This project will investigate the microstructural mechanisms that enable quantum sensing and photon emission in gallium oxide (Ga₂O₃). Ga₂O₃ is a highly promising wide-bandgap semiconductor for advanced optoelectronic, power electronics, and quantum applications [1]. Its ultra-high sensitivity in the deep ultraviolet (UV) region [2] makes it ideal for single-photon detection, and recent studies demonstrate that it can host room-temperature single-photon emitters [3, 4] – key features for future quantum systems.

Despite these advantages, the fundamental mechanisms behind these properties remain poorly understood, limiting efforts to optimise Ga₂O₃ for quantum technologies. This project will address that gap by exploring how crystallographic defects and impurities govern the material’s optical and electronic behaviour within real device architectures.

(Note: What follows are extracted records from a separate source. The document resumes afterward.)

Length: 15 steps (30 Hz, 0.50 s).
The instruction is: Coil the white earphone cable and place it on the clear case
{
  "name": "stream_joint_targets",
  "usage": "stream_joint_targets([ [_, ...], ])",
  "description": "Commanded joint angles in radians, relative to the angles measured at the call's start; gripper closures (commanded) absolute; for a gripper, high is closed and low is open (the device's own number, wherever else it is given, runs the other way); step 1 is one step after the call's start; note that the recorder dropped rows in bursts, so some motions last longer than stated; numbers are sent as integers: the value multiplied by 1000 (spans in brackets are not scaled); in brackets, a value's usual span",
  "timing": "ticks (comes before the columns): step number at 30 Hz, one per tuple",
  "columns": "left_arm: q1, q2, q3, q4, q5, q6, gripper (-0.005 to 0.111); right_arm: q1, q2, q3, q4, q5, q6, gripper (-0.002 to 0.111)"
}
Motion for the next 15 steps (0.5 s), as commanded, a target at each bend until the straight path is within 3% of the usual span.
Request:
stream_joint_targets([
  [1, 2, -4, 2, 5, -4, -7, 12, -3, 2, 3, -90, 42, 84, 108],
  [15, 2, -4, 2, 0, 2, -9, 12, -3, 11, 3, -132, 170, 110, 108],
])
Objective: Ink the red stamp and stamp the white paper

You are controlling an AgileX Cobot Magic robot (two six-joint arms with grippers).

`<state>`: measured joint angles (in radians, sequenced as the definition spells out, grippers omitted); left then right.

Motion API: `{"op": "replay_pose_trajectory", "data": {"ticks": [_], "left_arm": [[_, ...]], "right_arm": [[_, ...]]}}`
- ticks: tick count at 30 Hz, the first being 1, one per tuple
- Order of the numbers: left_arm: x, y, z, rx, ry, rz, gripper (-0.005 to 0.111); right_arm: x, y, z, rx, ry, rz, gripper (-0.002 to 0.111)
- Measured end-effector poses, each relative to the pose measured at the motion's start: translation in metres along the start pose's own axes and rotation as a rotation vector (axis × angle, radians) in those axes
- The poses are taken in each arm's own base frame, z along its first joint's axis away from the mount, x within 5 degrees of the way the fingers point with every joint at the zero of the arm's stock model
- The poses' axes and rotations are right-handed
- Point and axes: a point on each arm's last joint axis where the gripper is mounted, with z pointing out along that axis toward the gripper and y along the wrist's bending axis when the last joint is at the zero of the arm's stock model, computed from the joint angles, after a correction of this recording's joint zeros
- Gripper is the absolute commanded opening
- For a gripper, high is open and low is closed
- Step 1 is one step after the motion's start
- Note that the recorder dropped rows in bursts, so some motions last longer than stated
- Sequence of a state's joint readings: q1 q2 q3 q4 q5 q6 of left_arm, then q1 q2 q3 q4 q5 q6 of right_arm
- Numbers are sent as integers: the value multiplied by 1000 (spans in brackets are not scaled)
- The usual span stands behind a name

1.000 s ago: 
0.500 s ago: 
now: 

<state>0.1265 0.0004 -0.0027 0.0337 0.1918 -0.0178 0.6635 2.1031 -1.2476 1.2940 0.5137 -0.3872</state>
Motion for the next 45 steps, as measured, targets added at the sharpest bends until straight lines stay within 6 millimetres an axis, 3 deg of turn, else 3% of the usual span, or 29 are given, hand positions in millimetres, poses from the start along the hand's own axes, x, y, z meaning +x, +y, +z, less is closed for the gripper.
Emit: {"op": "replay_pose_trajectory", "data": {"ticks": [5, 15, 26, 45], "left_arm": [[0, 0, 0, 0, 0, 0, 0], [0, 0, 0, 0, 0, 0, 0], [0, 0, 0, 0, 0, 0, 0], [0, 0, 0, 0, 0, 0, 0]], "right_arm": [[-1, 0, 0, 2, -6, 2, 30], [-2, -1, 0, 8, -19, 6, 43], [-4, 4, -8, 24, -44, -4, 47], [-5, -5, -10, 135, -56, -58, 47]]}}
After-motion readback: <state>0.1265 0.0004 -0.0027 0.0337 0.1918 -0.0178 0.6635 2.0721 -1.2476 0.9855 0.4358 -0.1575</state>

The student will work on Ga₂O₃-based UV sensors provided by NextGO Epi and other academic collaborators, employing advanced characterisation techniques to link microstructure to performance. These include electron microscopy to probe nanoscale structure, luminescence and chemistry, photoluminescence to study emission properties, and photoconduction to assess charge transport and device sensitivity. By correlating structural and functional data from actual devices, the project aims to build a comprehensive understanding of how microstructure drives quantum phenomena in Ga₂O₃. This device-centric approach ensures that findings are relevant to practical applications.

The outcomes will provide critical insights for designing next-generation materials and device architectures for quantum sensing and communication. Beyond advancing fundamental science, the results will inform industrial strategies for material growth and fabrication, accelerating the deployment of Ga₂O₃-based systems in real-world quantum technologies.